HP didn't check the firmware nor update it before replacing something that they knew had this bug!
-
Source: "In addition some data has consciously never been backed up on tape due to capacity constraints and the potential impact of this was never communicated to the College," the review added.
Oh really, it never got communicated to management? Either management ignored a known problem, or their hiring process only got incompetent IT people. Neither makes management look good.
-
@travisdh1 said in Report Blames IT Staff for Not Taking Backups at King's College London:
Source: "In addition some data has consciously never been backed up on tape due to capacity constraints and the potential impact of this was never communicated to the College," the review added.
Oh really, it never got communicated to management? Either management ignored a known problem, or their hiring process only got incompetent IT people. Neither makes management look good.

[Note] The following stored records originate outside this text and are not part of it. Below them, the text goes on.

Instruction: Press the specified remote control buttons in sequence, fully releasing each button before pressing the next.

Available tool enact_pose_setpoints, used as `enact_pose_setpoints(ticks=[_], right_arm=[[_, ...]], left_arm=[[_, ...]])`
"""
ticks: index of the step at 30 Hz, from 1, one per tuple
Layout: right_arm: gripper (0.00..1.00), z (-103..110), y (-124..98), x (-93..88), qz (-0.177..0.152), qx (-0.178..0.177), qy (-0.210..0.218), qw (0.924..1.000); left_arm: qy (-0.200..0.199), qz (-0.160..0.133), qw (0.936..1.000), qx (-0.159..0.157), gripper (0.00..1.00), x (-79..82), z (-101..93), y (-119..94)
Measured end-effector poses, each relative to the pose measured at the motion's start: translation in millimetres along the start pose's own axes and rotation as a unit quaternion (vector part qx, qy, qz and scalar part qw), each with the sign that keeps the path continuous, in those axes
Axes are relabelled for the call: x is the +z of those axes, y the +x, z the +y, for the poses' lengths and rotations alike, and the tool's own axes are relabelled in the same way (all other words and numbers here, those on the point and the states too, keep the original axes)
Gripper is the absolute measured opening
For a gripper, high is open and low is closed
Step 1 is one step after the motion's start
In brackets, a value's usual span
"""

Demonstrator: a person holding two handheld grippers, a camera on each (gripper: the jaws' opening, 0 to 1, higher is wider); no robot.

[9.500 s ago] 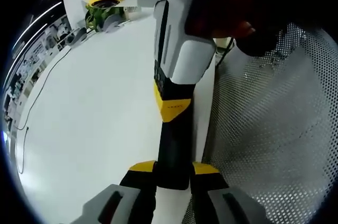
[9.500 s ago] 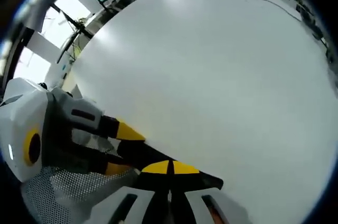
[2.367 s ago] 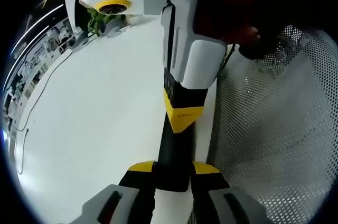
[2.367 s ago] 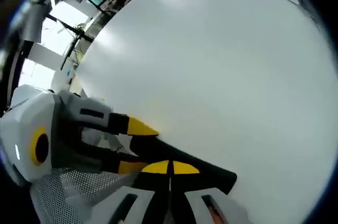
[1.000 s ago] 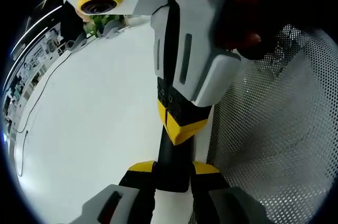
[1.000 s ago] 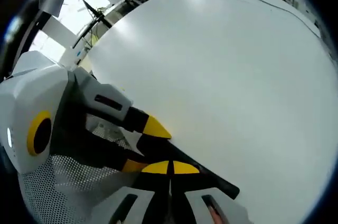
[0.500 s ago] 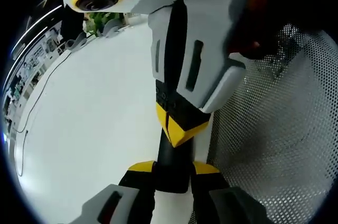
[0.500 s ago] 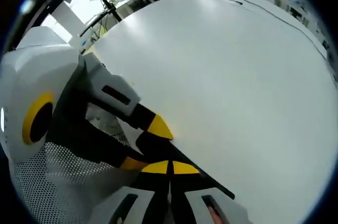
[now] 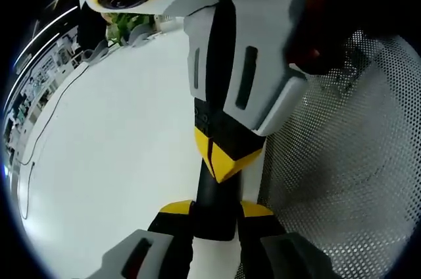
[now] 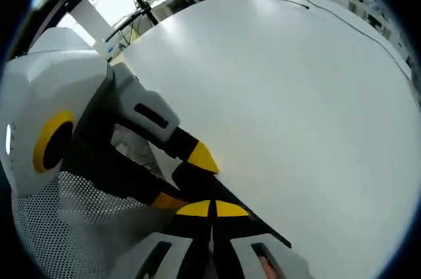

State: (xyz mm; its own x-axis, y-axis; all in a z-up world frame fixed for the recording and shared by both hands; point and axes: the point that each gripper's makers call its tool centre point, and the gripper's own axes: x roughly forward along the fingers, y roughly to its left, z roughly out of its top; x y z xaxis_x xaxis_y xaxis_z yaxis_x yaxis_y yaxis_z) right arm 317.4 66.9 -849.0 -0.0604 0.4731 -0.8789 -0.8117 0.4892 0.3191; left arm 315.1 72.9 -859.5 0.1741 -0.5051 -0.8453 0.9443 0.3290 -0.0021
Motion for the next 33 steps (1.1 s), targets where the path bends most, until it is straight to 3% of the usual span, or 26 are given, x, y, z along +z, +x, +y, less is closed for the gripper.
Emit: enact_pose_setpoints(ticks=[7, 12, 22, 29, 33], right_arm=[[0.00, 0.0, -1.5, -3.4, 0.007, 0.006, 0.000, 1.0000], [0.00, 1.9, 0.7, -4.2, 0.013, -0.002, -0.040, 0.9991], [0.00, 2.0, 1.1, -2.2, 0.005, -0.004, -0.048, 0.9988], [0.00, 0.7, -0.6, -1.5, 0.002, 0.002, -0.015, 0.9999], [0.00, 3.7, -9.4, 10.8, -0.027, 0.012, -0.004, 0.9996]], left_arm=[[0.001, 0.002, 1.0000, 0.000, 0.25, 0.3, -0.4, -0.1], [0.002, 0.003, 1.0000, -0.001, 0.25, 0.4, -0.8, 0.4], [-0.002, 0.004, 1.0000, 0.002, 0.25, 1.7, -0.1, 1.4], [-0.008, 0.001, 1.0000, 0.005, 0.25, 1.8, -0.1, 1.0], [-0.007, 0.004, 1.0000, 0.006, 0.25, 1.9, 0.1, 0.8]])
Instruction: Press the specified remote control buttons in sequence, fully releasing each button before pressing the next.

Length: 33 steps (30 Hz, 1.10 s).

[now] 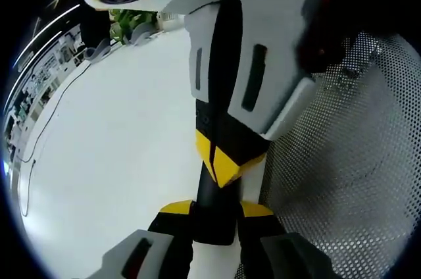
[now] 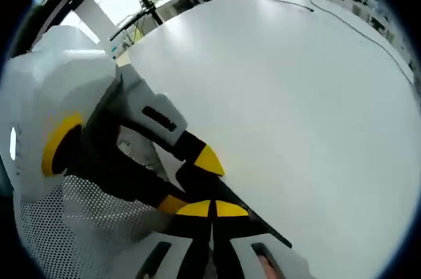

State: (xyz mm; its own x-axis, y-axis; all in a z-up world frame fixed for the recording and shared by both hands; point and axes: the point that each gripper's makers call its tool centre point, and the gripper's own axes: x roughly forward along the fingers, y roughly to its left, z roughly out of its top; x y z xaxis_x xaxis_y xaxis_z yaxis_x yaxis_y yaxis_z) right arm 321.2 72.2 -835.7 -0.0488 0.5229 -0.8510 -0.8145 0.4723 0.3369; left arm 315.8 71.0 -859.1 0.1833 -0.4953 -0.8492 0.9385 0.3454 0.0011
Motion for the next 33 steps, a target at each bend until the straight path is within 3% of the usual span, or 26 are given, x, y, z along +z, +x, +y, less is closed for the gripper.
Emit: enact_pose_setpoints(ticks=[2, 5, 8, 10, 15, 20, 24, 28, 31, 33], right_arm=[[0.00, -5.2, -5.2, 8.0, -0.026, -0.009, 0.011, 0.9996], [0.00, -13.2, -17.5, 9.5, -0.037, -0.020, 0.021, 0.9989], [0.00, -20.2, -42.1, 25.4, -0.098, -0.030, 0.045, 0.9937], [0.00, -21.5, -60.5, 36.3, -0.150, -0.027, 0.068, 0.9859], [0.00, -19.2, -102.5, 53.5, -0.231, -0.036, 0.073, 0.9695], [0.00, -10.6, -155.2, 62.0, -0.316, -0.065, 0.067, 0.9440], [0.00, -14.8, -176.9, 49.7, -0.347, -0.126, 0.063, 0.9273], [0.35, -15.2, -188.1, 30.3, -0.363, -0.200, 0.051, 0.9087], [0.37, -19.4, -193.7, 10.7, -0.339, -0.261, 0.029, 0.9033], [0.42, -21.0, -198.7, 6.4, -0.340, -0.277, 0.029, 0.8983]], left_arm=[[0.001, 0.003, 1.0000, 0.000, 0.25, 0.0, 0.3, 0.3], [-0.002, 0.011, 0.9999, 0.002, 0.25, 0.8, 0.4, 0.3], [-0.005, 0.015, 0.9999, 0.004, 0.25, 0.7, 0.9, 0.4], [-0.005, 0.015, 0.9999, 0.004, 0.25, 0.6, 0.9, 0.0], [-0.010, 0.019, 0.9997, 0.008, 0.25, 1.2, 1.0, 0.3], [-0.012, 0.022, 0.9996, 0.011, 0.25, 1.2, 0.8, 0.5], [-0.015, 0.024, 0.9995, 0.013, 0.25, 1.4, 1.0, 0.8], [-0.021, 0.027, 0.9993, 0.016, 0.25, 1.6, 1.0, 0.9], [-0.024, 0.030, 0.9991, 0.018, 0.25, 1.6, 0.8, 0.8], [-0.026, 0.033, 0.9989, 0.020, 0.25, 1.3, 0.9, 1.1]])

And these aren't the professors, these are the ones that actually work. Imagine how little the professors know that didn't manage to actually work in IT or make it into management.
-
At the end of the day, this was a single point of failure (SPOF) SAN and a large inverted pyramid of doom setup. I'm sure that at this scale that they saved a load of money by doing this and foregoing high reliability, but it shows that even the most expensive SANs with the vendor's own support still maintain the dual controller fragilities that we normally associate only with lower end gear. Given how rarely outages are reported, the number that we assume must die like this privately without the public being told is likely huge. What we do know is that the vendor, especially the one in question, claims that this stuff never happens and seems to always blame the customer, even when the vendor themselves is the one who did it, like here.
-
Yeah, that's a serious CLM...
-
@Tim_G said in Report Blames IT Staff for Not Taking Backups at King's College London:
Yeah, that's a serious CLM...
Non-profit / university, I doubt that they really care. They placed blame and covered up the management, might as well keep the scapegoats around.
-
Goes nicely with this one: https://www.itnews.com.au/news/atos-faulty-sans-will-be-sent-to-us-for-forensic-testing-453108
Part of this saga: https://www.itnews.com.au/news/hpe-storage-crash-killed-ato-online-services-444490
-
I'm not sure what to make of this paragraph. What else would shared drives be used for?
-
@Breffni-Potter said in Report Blames IT Staff for Not Taking Backups at King's College London:
I'm not sure what to make of this paragraph. What else would shared drives be used for?
Lol. I feel there was no one competent involved from management to users to IT to vendor to auditors.